Alternaria and Cladosporium are the most common airborne fungal spores responsible for health problems, as well as for crop pathologies. The study of their behavior in the air is a necessary step for establishing control and prevention measures. The aim of this paper is to develop a logistic regression model for predicting the daily concentrations of airborne Alternaria and Cladosporium fungal spores from meteorological variables. To perform the logistic regression analysis, the concentration levels are binarized using concentration thresholds. The fungal spore data have been obtained at eight aerobiological monitoring stations of the Aerobiological Network of Catalonia (NE Spain). The meteorological data used were the maximum and minimum daily temperatures and daily rainfall provided by the meteorological services. The relationship between the meteorological variables and the fungal spore levels has been modeled by means of logistic regression equations, using data from the period 1995-2012. Values from years 2013-2014 were used for validation. In the case of Alternaria, three equations for predicting the presence and the exceedance of the thresholds 10 and 30 spores/m have been established. For Cladosporium, four equations for the thresholds 200, 500, 1000, and 1500 spores/m have been established. The temperature and cumulative rainfall in the last 3 days showed a positive correlation with airborne fungal spore levels, while the rain on the same day had a negative correlation. Sensitivity and specificity were calculated to measure the predictive power of the model, showing a reasonable percentage of correct predictions (ranging from 48 to 99%). The simple equations proposed allow us to forecast the levels of fungal spores that will be in the air the next day, using only the maximum and minimum temperatures and rainfall values provided by weather forecasting services.

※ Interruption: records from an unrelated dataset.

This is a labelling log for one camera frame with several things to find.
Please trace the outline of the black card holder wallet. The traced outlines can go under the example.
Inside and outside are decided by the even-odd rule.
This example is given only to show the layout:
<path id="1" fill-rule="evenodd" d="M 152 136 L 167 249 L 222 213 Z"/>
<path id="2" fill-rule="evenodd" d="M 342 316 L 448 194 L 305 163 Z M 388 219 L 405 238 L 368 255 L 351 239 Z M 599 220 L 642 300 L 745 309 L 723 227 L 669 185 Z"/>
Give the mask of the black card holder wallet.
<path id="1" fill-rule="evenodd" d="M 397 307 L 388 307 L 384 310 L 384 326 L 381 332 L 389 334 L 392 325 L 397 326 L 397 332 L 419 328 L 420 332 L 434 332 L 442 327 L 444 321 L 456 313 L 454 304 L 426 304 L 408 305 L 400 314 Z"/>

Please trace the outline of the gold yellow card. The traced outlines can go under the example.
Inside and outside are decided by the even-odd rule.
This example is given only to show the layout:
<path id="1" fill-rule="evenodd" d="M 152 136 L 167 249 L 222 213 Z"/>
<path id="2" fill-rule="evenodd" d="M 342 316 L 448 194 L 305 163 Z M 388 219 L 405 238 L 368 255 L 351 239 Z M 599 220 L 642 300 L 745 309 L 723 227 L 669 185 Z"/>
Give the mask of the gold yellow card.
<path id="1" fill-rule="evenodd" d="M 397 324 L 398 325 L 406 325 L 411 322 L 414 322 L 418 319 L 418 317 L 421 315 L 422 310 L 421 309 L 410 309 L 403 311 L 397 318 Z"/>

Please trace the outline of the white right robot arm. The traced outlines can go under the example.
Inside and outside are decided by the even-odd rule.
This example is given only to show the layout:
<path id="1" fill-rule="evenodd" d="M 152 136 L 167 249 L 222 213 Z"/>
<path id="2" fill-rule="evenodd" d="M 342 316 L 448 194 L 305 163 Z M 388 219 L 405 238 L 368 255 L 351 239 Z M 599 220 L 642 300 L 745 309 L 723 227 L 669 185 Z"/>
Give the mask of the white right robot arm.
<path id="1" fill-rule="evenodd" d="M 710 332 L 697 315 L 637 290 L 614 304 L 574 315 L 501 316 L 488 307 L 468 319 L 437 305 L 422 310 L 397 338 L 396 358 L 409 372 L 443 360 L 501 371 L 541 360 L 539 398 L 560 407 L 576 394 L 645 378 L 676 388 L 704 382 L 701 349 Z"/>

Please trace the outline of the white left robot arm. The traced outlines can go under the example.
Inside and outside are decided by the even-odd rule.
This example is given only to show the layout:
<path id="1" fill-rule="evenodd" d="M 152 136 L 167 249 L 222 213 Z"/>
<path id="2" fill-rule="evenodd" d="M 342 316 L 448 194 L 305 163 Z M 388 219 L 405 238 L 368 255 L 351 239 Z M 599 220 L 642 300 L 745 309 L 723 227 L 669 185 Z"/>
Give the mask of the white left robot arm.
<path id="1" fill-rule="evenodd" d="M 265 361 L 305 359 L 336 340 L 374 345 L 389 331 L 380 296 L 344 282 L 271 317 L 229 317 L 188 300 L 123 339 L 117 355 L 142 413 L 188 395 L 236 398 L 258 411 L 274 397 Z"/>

交链孢霉和链格孢霉是引起健康问题和作物病害的最常见空气传播真菌孢子。研究它们在空气中的行为是制定控制和预防措施的必要步骤。本文的目的是建立一个逻辑回归模型,用于预测气象变量对空气中交链孢霉和链格孢霉真菌孢子日浓度的影响。为了进行逻辑回归分析,使用浓度阈值将浓度水平二值化。真菌孢子数据是在西班牙东北部加泰罗尼亚空气生物学监测网络的 8 个空气生物学监测站获得的。使用的气象数据是气象服务提供的每日最高和最低温度以及日降雨量。通过逻辑回归方程对气象变量与真菌孢子水平之间的关系进行建模,使用的是 1995-2012 年的数据。2013-2014 年的数据用于验证。在交链孢霉的情况下,建立了三个预测存在和超过阈值 10 和 30 孢子/m 的方程。对于链格孢霉,建立了四个预测阈值 200、500、1000 和 1500 孢子/m 的方程。最后 3 天的温度和累积降雨量与空气中的真菌孢子水平呈正相关,而当天的降雨量则呈负相关。计算了灵敏度和特异性来衡量模型的预测能力,显示出合理的正确预测百分比(范围从 48%到 99%)。所提出的简单方程可以使用气象预报服务提供的最高和最低温度以及降雨量值来预测第二天空气中的真菌孢子水平。